Somit wurde der Kläger durch das staatliche Handeln in seinem Recht aus Art. 8 EMRK verletzt.

3. Bewertung

Die vorliegende Entscheidung des EGMR vertieft die Rechtsprechung des Gerichtshofs zu der Frage ob und in wie weit die aus der EMRK garantierten Menschenrechten neben ihrer Abwehrdimension auch einen status positivus im Sinne von „positive obligations“, also grundrechtsschützenden Handlungspflichten des Staates bereitstellen. Um den status positivus des Art. 8 EMRK im vorliegenden Fall heranzuziehen, bietet es sich – wie dies der EGMR getan hat – an, daneben auch Art. 6 EMRK in die Bewertung miteinfließen zu lassen. Schließlich geht es vorliegend um die Frage nach Art und Umfang der Beteiligung des potentiellen Vaters an einem Verfahren zur Feststellung einer Vaterschaft. Insofern ist die Rechtsfrage eigentlich eine, die aus der Perspektive des Fair-Trial-Prinzips und des Anspruchs auf rechtliches Gehör betrachtet werden muss. Letztlich werden diese Grundsätze auch herangezogen und fließen in die Entscheidung maßgeblich mit ein, formal lösst der Gerichtshof den Fall jedoch unter Berücksichtigung der positiven Dimenson des Art. 8 EMRK. Der EGMR sah hier die Bemühungen des städtischen Gerichts von Sofia im Hinblick auf die Ladung des Beschwerdeführers als unzureichend an. Dies alleine hätte jedoch wohl nicht dazu geführt, dass der EGMR eine Verletzung von Art. 8 EMRK angenommen hätte. Ausschlaggebend war vielmehr, dass die minimalen Bemühungen des Gerichts im Bezug auf die Ladung sich in einem Urteil niederschlugen, welches dem EGMR unbillig erschien. Die letztlich tragende Überlegung erscheint hier zu sein, dass den Interessen der Beteiligten mit einem DNA-Test am besten gedient sei. Insbesondere dann, wenn dieser Aufschluss über das wahre Verhältnis zwischen rechtlicher und biologischer Verwandtschaft zu geben verspricht.

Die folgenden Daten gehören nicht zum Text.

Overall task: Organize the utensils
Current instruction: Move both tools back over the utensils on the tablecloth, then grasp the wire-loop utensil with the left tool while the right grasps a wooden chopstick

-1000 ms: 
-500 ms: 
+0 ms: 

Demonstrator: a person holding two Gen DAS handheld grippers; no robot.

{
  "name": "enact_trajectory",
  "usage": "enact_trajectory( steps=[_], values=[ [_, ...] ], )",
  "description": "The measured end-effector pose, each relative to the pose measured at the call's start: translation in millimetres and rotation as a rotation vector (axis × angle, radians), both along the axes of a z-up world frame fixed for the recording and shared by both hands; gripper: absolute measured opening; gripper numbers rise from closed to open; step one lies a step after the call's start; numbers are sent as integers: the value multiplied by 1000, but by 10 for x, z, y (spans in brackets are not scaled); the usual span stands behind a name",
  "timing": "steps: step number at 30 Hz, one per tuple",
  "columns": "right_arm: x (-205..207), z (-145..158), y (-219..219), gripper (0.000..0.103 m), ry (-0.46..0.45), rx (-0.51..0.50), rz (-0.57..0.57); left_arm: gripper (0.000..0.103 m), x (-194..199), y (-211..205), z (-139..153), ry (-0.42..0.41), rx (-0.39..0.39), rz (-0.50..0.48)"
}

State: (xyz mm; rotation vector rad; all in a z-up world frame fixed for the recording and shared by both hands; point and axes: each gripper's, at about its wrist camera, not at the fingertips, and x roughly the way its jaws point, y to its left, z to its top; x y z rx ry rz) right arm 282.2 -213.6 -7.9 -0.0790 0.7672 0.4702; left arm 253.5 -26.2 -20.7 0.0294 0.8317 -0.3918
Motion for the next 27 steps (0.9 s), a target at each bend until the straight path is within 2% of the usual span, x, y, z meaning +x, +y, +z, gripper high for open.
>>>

[1] Der Kläger war zwischen 1993 und 1999 nach einer Vaterschaftsanerkennung des vaterlosen Kindes dessen Vater gewesen.

[2] Mit Verweis auf: Mizzi v. Malta, no. 26111/02, § 113, ECHR 2006-I (extracts); Shofman v. Russia, no. 74826/01, § 45, 24 November 2005; Kroon and Others v. the Netherlands, 27 October 1994, § 40, Series A no. 297-C.

[3] Mit Verweis auf: Multiplex v. Croatia, no. 58112/00, § 44, 10 July 2003.

[4] MIt Verweis auf: Dombo Beheer B.V. v. the Netherlands, 27 October 1993, § 33, Series A no. 274.

[5] Mit Verweis auf: Zagorodnikov v. Russia, no. 66941/01, § 30, 7 June 2007.

[6] Mit Verweis auf: Salomonsson v. Sweden, no. 38978/97, § 39, 12 November 2002; Kovalev v. Russia, no. 78145/01, § 37, 10 May 2007.

[7] Mit Verweis auf: X v. Latvia [GC], no. 27853/09, § 102, ECHR 2013; A.L. v. Poland, no. 28609/08, § 72, 18 February 2014.

[8] vgl.: Hokkanen v. Finland, 23 September 1994, § 55, Series A no. 299-A; Shofman v. Russia, no. 74826/01, § 35, 24 November 2005; Kalacheva v. Russia, no. 3451/05, § 34, 7 May 2009; Mikulić v. Croatia, no. 53176/99, § 59, ECHR 2002-I.